Please restate the data exactly, from the first line to the last.
>>>>>
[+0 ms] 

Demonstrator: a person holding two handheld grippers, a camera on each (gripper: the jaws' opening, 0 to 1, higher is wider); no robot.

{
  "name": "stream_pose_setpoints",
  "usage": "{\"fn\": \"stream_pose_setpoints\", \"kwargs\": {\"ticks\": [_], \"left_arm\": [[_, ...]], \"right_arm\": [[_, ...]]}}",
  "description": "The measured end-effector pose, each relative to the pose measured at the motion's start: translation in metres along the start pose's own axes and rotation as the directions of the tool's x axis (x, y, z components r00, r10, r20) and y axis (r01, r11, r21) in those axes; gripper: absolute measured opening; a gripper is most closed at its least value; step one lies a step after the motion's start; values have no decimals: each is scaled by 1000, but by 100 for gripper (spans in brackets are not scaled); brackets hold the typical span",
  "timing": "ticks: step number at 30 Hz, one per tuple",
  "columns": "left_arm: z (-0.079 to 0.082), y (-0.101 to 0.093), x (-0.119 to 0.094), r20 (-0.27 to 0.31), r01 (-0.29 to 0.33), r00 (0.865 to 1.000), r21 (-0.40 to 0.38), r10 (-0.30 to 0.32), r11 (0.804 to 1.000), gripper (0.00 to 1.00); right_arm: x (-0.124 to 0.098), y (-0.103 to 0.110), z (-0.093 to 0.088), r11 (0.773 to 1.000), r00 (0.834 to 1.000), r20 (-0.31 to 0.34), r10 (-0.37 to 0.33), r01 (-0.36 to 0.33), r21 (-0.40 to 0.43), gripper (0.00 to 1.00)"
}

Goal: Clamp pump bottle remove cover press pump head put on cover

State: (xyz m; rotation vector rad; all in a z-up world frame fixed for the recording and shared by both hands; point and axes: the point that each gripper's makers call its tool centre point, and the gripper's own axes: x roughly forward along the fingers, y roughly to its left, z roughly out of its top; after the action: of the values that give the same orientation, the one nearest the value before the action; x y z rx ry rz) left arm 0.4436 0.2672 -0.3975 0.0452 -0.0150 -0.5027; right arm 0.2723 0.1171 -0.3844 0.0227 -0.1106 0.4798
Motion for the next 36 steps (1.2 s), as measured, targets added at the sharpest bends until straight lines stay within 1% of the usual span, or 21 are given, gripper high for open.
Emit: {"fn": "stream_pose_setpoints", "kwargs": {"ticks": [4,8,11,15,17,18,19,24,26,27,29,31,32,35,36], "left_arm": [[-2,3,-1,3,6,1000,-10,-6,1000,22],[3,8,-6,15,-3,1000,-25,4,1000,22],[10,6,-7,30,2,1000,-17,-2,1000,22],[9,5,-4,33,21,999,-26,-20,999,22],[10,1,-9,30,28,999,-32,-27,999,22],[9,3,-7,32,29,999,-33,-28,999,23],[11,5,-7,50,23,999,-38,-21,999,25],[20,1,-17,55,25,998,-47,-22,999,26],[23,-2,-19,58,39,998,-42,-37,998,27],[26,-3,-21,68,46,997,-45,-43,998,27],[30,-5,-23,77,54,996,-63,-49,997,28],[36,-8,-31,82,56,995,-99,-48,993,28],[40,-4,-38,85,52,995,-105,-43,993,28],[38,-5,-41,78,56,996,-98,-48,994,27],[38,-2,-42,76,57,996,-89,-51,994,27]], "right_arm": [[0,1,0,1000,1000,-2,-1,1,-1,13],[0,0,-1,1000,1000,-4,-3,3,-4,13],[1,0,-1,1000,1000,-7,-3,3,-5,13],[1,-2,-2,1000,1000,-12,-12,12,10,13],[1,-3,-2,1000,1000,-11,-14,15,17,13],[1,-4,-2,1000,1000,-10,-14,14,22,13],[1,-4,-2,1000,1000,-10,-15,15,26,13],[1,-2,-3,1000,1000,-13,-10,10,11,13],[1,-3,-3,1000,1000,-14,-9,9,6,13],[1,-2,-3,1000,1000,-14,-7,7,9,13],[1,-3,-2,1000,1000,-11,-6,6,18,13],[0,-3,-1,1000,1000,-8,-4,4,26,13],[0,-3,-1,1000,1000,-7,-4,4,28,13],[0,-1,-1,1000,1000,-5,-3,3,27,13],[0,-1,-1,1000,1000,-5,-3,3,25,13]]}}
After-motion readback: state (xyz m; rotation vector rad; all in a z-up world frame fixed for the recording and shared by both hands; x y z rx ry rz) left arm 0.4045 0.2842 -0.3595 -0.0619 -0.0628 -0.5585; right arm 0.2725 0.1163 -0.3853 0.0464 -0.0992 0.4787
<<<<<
> Response to this exercise:
[+0 ms] 

Demonstrator: a person holding two handheld grippers, a camera on each (gripper: the jaws' opening, 0 to 1, higher is wider); no robot.

{
  "name": "stream_pose_setpoints",
  "usage": "{\"fn\": \"stream_pose_setpoints\", \"kwargs\": {\"ticks\": [_], \"left_arm\": [[_, ...]], \"right_arm\": [[_, ...]]}}",
  "description": "The measured end-effector pose, each relative to the pose measured at the motion's start: translation in metres along the start pose's own axes and rotation as the directions of the tool's x axis (x, y, z components r00, r10, r20) and y axis (r01, r11, r21) in those axes; gripper: absolute measured opening; a gripper is most closed at its least value; step one lies a step after the motion's start; values have no decimals: each is scaled by 1000, but by 100 for gripper (spans in brackets are not scaled); brackets hold the typical span",
  "timing": "ticks: step number at 30 Hz, one per tuple",
  "columns": "left_arm: z (-0.079 to 0.082), y (-0.101 to 0.093), x (-0.119 to 0.094), r20 (-0.27 to 0.31), r01 (-0.29 to 0.33), r00 (0.865 to 1.000), r21 (-0.40 to 0.38), r10 (-0.30 to 0.32), r11 (0.804 to 1.000), gripper (0.00 to 1.00); right_arm: x (-0.124 to 0.098), y (-0.103 to 0.110), z (-0.093 to 0.088), r11 (0.773 to 1.000), r00 (0.834 to 1.000), r20 (-0.31 to 0.34), r10 (-0.37 to 0.33), r01 (-0.36 to 0.33), r21 (-0.40 to 0.43), gripper (0.00 to 1.00)"
}

Goal: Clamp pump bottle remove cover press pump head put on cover

State: (xyz m; rotation vector rad; all in a z-up world frame fixed for the recording and shared by both hands; point and axes: the point that each gripper's makers call its tool centre point, and the gripper's own axes: x roughly forward along the fingers, y roughly to its left, z roughly out of its top; after the action: of the values that give the same orientation, the one nearest the value before the action; x y z rx ry rz) left arm 0.4436 0.2672 -0.3975 0.0452 -0.0150 -0.5027; right arm 0.2723 0.1171 -0.3844 0.0227 -0.1106 0.4798
Motion for the next 36 steps (1.2 s), as measured, targets added at the sharpest bends until straight lines stay within 1% of the usual span, or 21 are given, gripper high for open.
Emit: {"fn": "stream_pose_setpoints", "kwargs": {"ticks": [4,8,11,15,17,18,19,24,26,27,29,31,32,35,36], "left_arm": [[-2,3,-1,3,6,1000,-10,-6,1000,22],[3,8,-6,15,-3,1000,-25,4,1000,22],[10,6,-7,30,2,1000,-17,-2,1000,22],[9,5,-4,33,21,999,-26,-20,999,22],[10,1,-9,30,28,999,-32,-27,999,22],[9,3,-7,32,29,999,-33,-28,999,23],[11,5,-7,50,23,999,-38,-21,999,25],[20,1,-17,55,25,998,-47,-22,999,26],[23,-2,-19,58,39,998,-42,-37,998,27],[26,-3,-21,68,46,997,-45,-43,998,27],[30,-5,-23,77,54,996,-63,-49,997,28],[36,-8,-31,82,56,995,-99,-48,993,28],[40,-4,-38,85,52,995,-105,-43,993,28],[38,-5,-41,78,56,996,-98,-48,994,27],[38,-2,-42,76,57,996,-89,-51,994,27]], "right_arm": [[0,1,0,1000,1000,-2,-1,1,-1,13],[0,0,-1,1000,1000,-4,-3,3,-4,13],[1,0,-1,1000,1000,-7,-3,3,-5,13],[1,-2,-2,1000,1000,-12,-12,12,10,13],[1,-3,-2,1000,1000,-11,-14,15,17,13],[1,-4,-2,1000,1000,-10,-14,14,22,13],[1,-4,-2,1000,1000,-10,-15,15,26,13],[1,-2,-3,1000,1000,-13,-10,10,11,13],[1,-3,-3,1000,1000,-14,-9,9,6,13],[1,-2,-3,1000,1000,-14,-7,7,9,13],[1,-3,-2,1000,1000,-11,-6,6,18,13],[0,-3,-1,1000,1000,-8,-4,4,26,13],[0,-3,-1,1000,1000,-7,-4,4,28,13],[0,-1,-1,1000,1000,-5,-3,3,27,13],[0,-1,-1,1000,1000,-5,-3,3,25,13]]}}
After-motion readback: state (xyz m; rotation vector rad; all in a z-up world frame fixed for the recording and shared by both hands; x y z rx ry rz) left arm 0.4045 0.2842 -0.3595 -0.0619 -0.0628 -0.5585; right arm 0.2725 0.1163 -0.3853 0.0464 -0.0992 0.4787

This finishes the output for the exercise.